• DESCRIPTION OF THE TASK:
Repeat verbatim only the lines from the opening of the material below through the one that contains "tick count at".

·····

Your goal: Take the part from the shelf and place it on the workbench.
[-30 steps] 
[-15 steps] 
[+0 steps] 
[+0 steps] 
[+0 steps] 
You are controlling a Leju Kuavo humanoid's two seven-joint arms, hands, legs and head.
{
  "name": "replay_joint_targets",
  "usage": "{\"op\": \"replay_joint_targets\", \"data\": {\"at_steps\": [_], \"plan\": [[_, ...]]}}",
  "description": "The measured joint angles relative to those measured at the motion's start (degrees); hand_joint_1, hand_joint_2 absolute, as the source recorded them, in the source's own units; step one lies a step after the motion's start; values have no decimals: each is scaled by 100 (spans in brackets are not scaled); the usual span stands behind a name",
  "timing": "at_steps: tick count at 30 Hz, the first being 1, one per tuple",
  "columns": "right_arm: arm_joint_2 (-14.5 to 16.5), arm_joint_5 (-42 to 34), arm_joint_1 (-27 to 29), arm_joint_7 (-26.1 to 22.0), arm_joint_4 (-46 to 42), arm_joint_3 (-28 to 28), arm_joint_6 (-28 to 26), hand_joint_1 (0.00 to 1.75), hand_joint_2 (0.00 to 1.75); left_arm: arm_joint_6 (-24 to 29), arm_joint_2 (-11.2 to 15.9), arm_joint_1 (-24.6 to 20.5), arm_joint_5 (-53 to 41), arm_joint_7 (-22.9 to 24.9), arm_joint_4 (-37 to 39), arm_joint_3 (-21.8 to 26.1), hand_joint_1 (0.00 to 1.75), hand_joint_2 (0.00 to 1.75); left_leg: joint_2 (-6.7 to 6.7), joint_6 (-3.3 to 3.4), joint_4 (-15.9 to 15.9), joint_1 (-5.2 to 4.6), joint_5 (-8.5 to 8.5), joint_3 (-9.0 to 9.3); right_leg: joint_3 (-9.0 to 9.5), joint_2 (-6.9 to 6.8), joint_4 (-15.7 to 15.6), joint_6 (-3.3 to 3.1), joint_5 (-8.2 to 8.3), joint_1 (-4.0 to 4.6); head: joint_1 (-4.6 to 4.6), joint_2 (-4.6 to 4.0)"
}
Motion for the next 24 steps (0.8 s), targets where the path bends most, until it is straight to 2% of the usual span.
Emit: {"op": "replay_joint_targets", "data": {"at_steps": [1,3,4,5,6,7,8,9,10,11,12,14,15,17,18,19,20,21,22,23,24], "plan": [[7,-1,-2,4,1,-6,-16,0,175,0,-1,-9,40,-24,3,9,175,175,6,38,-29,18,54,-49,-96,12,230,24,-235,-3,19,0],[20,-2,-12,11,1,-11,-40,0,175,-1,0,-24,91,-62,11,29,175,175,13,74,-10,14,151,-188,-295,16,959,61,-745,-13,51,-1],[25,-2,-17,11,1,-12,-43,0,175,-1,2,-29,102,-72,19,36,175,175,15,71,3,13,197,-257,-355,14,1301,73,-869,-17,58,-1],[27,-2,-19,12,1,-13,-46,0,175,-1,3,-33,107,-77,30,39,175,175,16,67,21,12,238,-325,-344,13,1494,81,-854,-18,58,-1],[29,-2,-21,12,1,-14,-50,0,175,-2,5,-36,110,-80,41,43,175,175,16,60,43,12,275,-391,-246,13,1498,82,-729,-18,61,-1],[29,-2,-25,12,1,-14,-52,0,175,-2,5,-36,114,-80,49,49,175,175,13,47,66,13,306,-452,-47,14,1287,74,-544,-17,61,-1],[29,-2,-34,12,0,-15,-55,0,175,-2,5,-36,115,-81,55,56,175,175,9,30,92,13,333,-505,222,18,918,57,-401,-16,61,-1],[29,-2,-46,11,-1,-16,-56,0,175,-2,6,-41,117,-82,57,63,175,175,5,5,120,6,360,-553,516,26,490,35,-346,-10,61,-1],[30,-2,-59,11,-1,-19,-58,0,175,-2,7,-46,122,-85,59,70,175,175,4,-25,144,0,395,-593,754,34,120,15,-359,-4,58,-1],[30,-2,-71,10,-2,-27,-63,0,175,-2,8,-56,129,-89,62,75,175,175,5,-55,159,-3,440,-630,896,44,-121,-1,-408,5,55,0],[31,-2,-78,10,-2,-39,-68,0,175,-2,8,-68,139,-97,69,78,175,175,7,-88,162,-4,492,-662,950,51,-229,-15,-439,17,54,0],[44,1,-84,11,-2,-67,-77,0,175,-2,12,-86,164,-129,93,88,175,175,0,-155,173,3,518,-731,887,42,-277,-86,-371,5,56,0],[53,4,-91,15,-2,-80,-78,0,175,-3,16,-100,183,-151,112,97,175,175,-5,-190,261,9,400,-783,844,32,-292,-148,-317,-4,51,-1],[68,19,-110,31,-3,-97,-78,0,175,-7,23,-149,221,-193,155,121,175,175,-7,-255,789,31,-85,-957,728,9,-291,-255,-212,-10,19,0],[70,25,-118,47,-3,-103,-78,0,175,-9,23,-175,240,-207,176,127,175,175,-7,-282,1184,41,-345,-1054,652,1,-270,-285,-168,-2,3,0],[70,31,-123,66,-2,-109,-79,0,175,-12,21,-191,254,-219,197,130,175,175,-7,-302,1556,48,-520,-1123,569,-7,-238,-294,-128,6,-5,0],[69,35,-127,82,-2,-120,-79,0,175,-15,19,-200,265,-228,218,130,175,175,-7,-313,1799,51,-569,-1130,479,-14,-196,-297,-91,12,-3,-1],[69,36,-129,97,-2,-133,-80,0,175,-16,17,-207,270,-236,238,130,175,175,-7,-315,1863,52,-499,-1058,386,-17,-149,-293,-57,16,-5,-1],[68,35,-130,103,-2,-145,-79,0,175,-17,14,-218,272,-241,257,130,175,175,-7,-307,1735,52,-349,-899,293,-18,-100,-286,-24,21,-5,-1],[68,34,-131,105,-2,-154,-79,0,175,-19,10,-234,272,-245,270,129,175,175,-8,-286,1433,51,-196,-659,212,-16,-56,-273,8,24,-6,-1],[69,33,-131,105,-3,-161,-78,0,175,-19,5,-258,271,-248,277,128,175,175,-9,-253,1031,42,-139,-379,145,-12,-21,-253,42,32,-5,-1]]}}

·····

• ANSWER TO THIS EXERCISE:
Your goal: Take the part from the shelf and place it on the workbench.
[-30 steps] 
[-15 steps] 
[+0 steps] 
[+0 steps] 
[+0 steps] 
You are controlling a Leju Kuavo humanoid's two seven-joint arms, hands, legs and head.
{
  "name": "replay_joint_targets",
  "usage": "{\"op\": \"replay_joint_targets\", \"data\": {\"at_steps\": [_], \"plan\": [[_, ...]]}}",
  "description": "The measured joint angles relative to those measured at the motion's start (degrees); hand_joint_1, hand_joint_2 absolute, as the source recorded them, in the source's own units; step one lies a step after the motion's start; values have no decimals: each is scaled by 100 (spans in brackets are not scaled); the usual span stands behind a name",
  "timing": "at_steps: tick count at 30 Hz, the first being 1, one per tuple",

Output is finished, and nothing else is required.